Where the data below contains pictures, omit them; output the rest word for word.

*** RECORDED DATA ***

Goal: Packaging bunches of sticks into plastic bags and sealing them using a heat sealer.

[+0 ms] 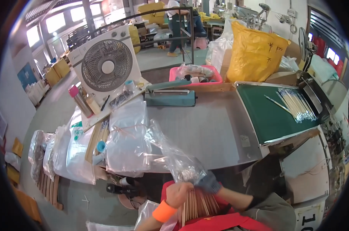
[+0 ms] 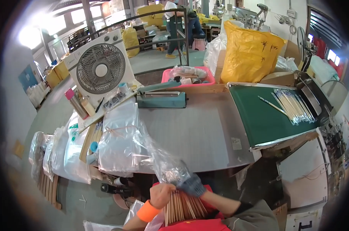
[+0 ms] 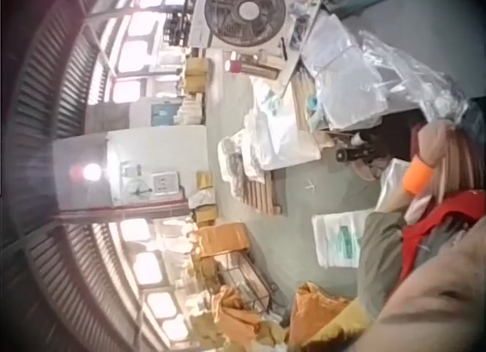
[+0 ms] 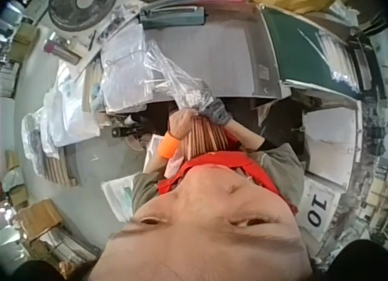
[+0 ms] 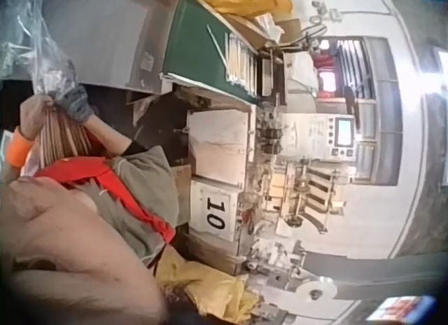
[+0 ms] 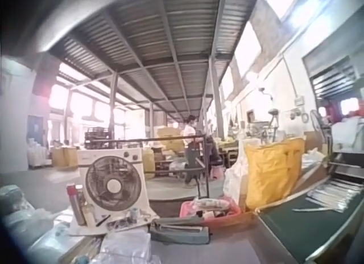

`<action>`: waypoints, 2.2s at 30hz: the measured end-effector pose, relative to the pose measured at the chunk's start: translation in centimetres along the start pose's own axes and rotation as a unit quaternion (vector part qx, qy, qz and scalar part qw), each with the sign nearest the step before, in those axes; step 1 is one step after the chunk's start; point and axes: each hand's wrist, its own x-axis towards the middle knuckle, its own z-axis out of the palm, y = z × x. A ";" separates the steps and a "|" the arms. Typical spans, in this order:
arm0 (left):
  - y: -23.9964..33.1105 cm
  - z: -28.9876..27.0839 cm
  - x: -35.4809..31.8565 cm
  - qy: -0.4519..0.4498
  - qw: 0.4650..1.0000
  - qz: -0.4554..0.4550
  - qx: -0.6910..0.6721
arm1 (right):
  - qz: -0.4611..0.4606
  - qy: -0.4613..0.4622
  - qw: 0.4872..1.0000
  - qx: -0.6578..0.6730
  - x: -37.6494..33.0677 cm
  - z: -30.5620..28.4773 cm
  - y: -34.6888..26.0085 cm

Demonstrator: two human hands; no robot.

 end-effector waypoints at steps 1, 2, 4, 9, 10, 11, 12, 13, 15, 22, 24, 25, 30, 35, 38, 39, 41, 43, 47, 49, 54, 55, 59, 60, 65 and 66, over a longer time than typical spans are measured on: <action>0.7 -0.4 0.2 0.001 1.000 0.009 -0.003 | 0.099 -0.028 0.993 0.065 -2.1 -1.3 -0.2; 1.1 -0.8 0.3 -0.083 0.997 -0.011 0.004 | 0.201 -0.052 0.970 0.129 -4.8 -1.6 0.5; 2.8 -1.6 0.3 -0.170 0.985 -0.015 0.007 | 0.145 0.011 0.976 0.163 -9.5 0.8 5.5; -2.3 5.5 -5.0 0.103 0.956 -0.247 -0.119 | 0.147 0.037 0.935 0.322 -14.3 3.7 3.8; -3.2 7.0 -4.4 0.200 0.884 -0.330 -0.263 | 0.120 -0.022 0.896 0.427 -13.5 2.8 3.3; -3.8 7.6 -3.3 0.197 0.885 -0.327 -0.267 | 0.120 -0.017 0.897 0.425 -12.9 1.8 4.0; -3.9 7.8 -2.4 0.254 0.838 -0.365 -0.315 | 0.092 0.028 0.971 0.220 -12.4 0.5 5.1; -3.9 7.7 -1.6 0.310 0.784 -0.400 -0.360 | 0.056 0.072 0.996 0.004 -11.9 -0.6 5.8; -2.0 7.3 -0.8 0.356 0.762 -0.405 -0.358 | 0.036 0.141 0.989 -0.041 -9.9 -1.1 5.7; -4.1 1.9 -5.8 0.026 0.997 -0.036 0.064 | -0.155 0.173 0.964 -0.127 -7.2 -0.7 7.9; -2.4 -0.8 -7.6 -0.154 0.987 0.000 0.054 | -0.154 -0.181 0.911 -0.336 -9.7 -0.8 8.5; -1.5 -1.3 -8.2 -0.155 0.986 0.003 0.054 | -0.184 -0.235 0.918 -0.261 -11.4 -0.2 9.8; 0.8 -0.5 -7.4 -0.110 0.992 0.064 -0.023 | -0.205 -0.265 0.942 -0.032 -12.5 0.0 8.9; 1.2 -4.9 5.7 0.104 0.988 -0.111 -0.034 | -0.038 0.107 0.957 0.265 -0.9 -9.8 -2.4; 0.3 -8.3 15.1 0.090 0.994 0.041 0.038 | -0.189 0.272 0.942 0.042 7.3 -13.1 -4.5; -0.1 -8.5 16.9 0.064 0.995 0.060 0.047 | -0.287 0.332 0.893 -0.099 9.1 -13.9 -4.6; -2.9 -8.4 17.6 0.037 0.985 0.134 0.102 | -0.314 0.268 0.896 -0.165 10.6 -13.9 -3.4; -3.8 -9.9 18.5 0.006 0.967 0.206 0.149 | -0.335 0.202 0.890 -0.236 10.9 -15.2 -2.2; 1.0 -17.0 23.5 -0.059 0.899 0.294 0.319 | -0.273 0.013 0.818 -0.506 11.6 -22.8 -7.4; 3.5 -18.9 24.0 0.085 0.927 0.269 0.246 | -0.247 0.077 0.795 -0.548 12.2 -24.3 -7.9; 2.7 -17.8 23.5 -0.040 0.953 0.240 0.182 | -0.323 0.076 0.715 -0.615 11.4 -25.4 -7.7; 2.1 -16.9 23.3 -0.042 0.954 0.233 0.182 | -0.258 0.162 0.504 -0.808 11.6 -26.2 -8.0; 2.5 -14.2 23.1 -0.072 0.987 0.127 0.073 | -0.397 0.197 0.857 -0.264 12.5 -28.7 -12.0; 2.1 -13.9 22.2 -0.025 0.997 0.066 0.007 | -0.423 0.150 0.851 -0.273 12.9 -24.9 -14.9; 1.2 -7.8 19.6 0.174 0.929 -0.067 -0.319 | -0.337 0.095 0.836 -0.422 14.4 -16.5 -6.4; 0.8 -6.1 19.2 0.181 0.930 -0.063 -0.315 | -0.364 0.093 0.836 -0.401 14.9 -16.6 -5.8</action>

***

* [WRITTEN ANSWER]
Goal: Packaging bunches of sticks into plastic bags and sealing them using a heat sealer.

[+0 ms] 
[+0 ms] 
[+0 ms] 
[+0 ms] 
[+0 ms] 
[+0 ms] 

`<action>`: waypoints, 2.2s at 30hz: the measured end-effector pose, relative to the pose measured at the chunk's start: translation in centimetres along the start pose's own axes and rotation as a unit quaternion (vector part qx, qy, qz and scalar part qw), each with the sign nearest the step before, in those axes; step 1 is one step after the chunk's start; point and axes: each hand's wrist, its own x-axis towards the middle knuckle, its own z-axis out of the palm, y = z × x. A ";" separates the steps and a "|" the arms. Typical spans, in this order:
arm0 (left):
  - y: -23.9964..33.1105 cm
  - z: -28.9876..27.0839 cm
  - x: -35.4809..31.8565 cm
  - qy: -0.4519..0.4498
  - qw: 0.4650..1.0000
  - qz: -0.4554..0.4550
  - qx: -0.6910..0.6721
arm1 (right):
  - qz: -0.4611..0.4606
  - qy: -0.4613..0.4622
  - qw: 0.4872..1.0000
  - qx: -0.6578..0.6730
  - x: -37.6494..33.0677 cm
  - z: -30.5620..28.4773 cm
  - y: -34.6888..26.0085 cm

Demonstrator: two human hands; no robot.

 end-effector waypoints at steps 1, 2, 4, 9, 10, 11, 12, 13, 15, 22, 24, 25, 30, 35, 38, 39, 41, 43, 47, 49, 54, 55, 59, 60, 65 and 66, over a longer time than typical spans are measured on: <action>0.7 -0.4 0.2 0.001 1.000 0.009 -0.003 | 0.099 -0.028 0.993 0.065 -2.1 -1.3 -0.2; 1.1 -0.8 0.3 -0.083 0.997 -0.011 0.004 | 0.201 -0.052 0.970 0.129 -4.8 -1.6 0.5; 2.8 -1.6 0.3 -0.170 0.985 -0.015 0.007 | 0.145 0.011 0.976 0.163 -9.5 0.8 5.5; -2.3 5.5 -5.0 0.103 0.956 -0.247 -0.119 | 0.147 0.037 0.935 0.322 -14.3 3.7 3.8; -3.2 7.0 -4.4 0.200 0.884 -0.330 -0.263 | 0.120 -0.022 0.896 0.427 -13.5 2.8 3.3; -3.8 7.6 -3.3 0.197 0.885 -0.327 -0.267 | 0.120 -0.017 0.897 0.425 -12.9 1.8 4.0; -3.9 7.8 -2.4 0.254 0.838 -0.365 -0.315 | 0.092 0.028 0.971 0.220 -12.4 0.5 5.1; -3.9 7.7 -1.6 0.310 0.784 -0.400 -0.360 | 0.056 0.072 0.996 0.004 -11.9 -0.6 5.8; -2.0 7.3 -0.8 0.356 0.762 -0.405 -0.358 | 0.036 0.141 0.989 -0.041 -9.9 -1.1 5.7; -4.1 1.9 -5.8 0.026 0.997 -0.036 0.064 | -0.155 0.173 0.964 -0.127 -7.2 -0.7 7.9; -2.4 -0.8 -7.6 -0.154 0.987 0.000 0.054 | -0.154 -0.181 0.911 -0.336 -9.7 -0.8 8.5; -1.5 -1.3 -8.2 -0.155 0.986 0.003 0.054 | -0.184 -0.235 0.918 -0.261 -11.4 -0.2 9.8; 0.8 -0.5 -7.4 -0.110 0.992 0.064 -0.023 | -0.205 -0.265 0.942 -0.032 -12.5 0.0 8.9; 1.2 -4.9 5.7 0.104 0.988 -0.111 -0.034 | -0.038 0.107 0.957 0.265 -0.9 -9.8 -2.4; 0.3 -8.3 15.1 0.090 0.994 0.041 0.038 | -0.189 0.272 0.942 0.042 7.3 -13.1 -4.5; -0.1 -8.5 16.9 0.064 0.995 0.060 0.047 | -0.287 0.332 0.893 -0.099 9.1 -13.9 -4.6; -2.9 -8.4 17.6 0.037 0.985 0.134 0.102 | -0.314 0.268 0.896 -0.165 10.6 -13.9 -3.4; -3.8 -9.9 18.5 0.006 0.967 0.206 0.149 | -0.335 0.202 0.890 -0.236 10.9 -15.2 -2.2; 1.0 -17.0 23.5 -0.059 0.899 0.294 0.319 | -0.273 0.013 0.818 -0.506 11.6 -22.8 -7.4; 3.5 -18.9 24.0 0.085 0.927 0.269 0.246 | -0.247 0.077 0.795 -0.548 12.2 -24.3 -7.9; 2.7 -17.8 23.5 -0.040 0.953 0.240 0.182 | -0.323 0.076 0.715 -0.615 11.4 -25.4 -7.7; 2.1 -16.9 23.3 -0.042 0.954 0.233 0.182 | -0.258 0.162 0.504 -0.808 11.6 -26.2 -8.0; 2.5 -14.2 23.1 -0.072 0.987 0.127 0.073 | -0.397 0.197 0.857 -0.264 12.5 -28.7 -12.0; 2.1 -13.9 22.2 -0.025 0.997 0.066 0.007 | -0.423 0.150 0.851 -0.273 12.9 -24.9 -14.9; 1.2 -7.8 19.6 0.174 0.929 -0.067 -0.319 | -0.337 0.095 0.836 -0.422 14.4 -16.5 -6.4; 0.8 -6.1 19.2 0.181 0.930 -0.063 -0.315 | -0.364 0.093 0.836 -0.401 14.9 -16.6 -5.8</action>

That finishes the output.